In Jeans großem Wohnzimmer war ein großer Tisch
aufgebaut worden, auf dem sich die Geschenke türmten. Um
Mitternacht versammelten sich die Gäste in dem Raum, um sich die
Geschenke zu überreichen.
Marc servierte eisgekühlte Getränke für die drei
Kainskinder und heißen Punsch für Michelle, Branwyn und sich.
Simon und Yvette würden erst am zweiten Feiertag zu Besuch kommen,
während Bran am Donnerstag auf eine Party in der Pariser Sons of
Ether-Chantry eingeladen war, wo ihr alter Mentor Dr. Mercurius einige
Erfindungen der beiden neusten Studenten vorstellen wollte.
Anshara nippte von ihrem Kelch und war zufrieden, daß es sich
um erstklassiges AB+ handelte.
Um Punkt zwölf stießen die Gäste miteinander an, und
gleich darauf stürzte sich jeder auf seinen der bereits
vorsortierten Geschenkstapel. Anshara quietschte begeistert auf, als
sie eine Kühlkiste mit ganz frischem AB+ von Diabetikern des Typs I
darin fand. Sie bedankte sich überschwenglich bei Michelle
dafür.
Auch die anderen waren mit ihren Geschenken zufrieden, nur Jean
guckte etwas irritiert auf ein Leselernbuch für Erstklässler
und betrachtete die Anwesenden mißtrauisch. Anshara sah zu ihm
hin.
"Na, was hast du da Schönes?" fragte sie neugierig.
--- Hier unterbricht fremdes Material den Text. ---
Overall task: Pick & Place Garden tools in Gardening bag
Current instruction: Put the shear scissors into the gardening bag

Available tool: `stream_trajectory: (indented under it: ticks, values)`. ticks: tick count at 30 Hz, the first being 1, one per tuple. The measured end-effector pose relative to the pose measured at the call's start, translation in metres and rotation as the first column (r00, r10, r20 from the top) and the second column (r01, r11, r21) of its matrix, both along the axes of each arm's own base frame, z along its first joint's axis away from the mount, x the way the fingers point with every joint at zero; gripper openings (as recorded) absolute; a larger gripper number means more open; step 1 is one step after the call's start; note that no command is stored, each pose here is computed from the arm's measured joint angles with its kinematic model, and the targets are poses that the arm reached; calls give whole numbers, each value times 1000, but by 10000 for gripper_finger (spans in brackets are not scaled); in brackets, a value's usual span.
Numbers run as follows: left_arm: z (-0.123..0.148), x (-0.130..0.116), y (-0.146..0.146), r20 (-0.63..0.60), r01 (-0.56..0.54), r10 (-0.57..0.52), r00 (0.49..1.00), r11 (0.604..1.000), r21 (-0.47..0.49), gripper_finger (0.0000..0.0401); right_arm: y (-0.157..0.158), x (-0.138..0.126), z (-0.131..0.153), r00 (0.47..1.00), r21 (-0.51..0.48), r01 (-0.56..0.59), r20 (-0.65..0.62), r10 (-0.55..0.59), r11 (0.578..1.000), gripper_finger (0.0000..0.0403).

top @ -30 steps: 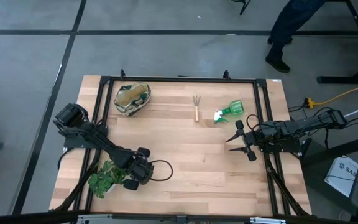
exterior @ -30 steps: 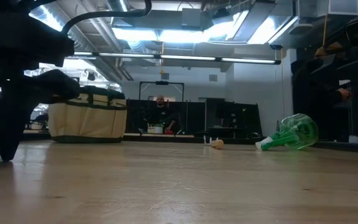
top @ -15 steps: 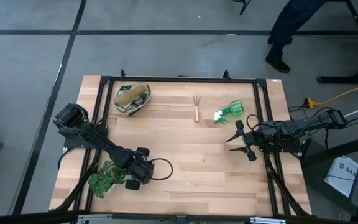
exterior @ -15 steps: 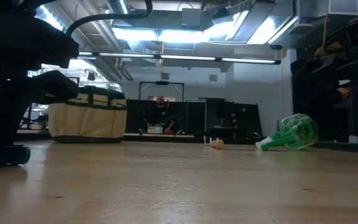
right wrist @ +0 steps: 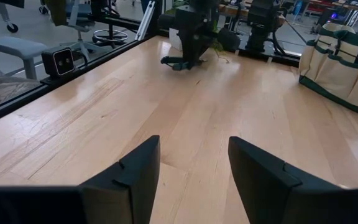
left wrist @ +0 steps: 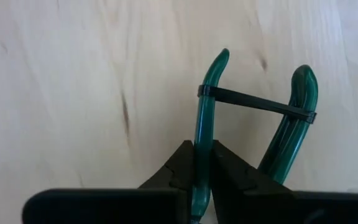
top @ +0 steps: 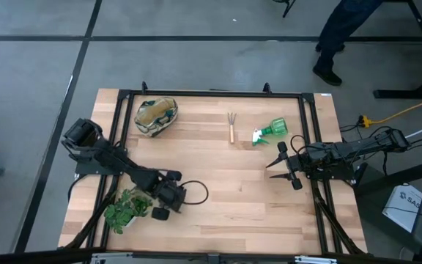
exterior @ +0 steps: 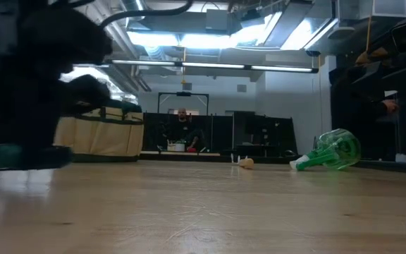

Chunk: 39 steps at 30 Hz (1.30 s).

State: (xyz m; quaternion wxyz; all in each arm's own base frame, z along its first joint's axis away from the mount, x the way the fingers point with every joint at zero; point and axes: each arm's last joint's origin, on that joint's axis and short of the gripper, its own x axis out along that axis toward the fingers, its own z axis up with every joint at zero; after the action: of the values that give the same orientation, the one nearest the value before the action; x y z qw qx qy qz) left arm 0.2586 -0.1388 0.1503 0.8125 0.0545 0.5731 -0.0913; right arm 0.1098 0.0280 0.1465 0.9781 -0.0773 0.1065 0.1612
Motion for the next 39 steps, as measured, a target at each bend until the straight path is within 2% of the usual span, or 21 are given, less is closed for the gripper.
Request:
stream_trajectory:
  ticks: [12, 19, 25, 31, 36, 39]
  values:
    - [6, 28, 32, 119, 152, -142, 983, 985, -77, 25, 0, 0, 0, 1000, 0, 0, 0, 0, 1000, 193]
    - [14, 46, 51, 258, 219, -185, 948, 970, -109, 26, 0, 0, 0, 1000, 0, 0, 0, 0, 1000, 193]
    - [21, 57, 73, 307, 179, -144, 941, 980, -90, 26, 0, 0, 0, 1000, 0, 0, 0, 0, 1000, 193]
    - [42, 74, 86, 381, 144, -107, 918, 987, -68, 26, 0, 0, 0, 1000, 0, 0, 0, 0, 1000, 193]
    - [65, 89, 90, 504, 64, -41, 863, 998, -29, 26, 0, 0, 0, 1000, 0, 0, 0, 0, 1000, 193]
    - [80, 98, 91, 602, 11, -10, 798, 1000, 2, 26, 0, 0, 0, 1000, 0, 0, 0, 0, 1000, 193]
"Nichts besonderes", behauptete er und ließ das Buch
unter einem Stapel Papier verschwinden. Anshara war von ihrem frischen
Bücherstapel umso mehr angetan, denn Branwyn hatte ihr einen Teil
der für Kainskinder relevanten Werke aus dem Einbruch vermacht.
"Ich hoffe, mein Geschenk hat dir gefallen?"
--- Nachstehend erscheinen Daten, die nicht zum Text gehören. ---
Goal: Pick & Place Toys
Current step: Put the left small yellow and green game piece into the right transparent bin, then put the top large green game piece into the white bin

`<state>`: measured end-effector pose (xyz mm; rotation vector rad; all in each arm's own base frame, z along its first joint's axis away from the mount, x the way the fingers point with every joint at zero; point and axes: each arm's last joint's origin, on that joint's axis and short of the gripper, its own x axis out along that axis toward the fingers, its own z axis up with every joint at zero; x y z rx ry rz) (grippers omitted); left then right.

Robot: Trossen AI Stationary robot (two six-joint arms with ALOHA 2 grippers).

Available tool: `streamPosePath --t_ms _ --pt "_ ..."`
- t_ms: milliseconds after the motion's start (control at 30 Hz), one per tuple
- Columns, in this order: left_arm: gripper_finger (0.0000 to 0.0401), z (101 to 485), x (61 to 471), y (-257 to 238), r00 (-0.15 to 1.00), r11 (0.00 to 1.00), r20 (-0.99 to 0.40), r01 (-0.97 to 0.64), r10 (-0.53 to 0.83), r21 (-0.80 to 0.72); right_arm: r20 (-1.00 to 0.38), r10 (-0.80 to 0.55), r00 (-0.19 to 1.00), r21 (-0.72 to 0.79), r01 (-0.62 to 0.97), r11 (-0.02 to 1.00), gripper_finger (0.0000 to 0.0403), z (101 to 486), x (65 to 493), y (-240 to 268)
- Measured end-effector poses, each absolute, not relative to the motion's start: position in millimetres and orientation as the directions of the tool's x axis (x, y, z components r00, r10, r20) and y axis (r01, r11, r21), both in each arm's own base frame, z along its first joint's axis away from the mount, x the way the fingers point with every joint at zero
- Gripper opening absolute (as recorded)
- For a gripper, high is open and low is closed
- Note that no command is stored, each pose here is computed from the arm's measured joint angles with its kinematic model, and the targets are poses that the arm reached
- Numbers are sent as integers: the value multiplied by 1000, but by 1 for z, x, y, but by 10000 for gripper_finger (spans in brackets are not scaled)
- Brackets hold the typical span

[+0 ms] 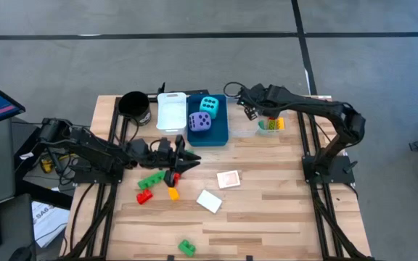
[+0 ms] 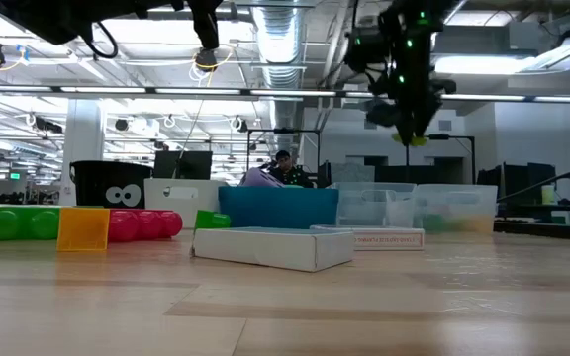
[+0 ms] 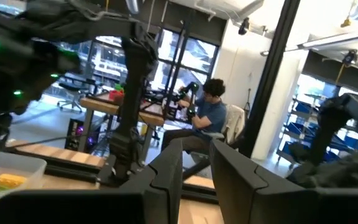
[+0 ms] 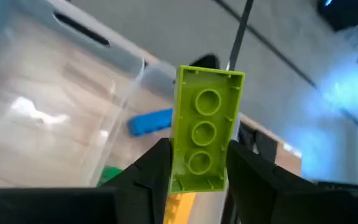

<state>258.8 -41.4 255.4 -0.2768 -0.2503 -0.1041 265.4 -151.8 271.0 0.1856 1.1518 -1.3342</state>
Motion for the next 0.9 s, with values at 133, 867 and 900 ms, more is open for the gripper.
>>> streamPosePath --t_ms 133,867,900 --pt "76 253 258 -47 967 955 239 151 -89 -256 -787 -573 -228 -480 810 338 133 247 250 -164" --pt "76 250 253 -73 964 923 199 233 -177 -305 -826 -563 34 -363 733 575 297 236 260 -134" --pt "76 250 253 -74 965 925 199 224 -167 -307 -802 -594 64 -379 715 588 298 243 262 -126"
"Natürlich", sagte Jean und betrachtete die Kette mit
dem glitzernden esoterischen Anhänger. "Und was sagst du zu
meinem?"
"Toll", seufzte sie und gab ihm einen Kuß.
Natürlich hatte sie das wunderschöne ägyptische Halsband
sofort umgelegt.
"Aber dafür müssen wir ab jetzt eisern sparen."
"Seufz. Vielleicht kann uns Branwyn ja etwas Gold
machen..."
"Wir sollten sie nicht so ausnutzen."
"Aber sie hat doch diesen genialen Müllrecycler gebaut,
der Abfall direkt zu Edelmetallen umwandelt..."
"Der funktioniert aber auch nur, solange sie da ist, um die
Einstellungen des Geräts passend zu justieren."
"Ich wünschte, ich könnte so etwas auch",
schmollte Anshara. "Ich muß unbedingt Gereint fragen, ob es
für so etwas eventuell auch ein Thaumaturgie-Ritual gibt."
"Das wird dann aber bestimmt extrem schwierig sein", gab
Jean zu bedenken.
"Vermutlich", seufzte sie und wandte sich an Gereint, um
ihm ihr Problem zu unterbreiten, doch der zuckte nur mit den Schultern.
"Auf Anhieb fällt mir da keines ein", gab er zu.
"Ich könnte einmal in den einschlägigen Werken nachgucken
- allerdings erst, wenn ich wieder zu Hause bin."
"Danke, Gereint."
"Dafür tust du mir dann auch mal einen Gefallen."
"Sofern es in meiner Macht steht gerne", versprach
Anshara.
"Selbstverständlich. - Ich denke, ich werde nach den
Feiertagen zurückfahren."
"Du könntest gerne noch bleiben. Ich meine, es ist ja
nicht so, daß ich dich hinauskomplimentieren will..."
"Das könntest du auch gar nicht, ich gehe immer, wie ich
will. Außerdem weiß ich ohnehin, was du denkst."
Anshara sah ihn gestreßt an und seufzte, woraufhin Gereint
grinste. "Das ist meist sehr interessant."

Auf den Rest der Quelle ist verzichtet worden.